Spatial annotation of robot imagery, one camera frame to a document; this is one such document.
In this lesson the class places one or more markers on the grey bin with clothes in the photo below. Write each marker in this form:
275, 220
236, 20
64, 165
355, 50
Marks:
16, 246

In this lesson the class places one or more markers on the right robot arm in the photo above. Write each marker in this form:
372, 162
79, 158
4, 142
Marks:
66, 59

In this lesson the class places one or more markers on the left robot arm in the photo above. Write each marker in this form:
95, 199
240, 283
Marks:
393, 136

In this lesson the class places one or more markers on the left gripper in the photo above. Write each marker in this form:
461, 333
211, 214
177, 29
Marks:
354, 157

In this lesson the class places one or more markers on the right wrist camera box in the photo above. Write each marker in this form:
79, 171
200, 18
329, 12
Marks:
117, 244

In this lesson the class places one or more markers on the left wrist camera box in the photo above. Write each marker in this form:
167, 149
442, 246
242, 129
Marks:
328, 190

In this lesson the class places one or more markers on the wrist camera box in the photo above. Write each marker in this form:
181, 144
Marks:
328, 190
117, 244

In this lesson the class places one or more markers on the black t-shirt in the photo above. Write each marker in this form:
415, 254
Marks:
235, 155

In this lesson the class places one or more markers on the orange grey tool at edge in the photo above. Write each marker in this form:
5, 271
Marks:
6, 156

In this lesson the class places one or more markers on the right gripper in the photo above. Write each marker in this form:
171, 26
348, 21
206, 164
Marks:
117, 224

*Required work*.
From the records above, count how many lines hold the string "wrist", then give only that number.

*Answer box*.
3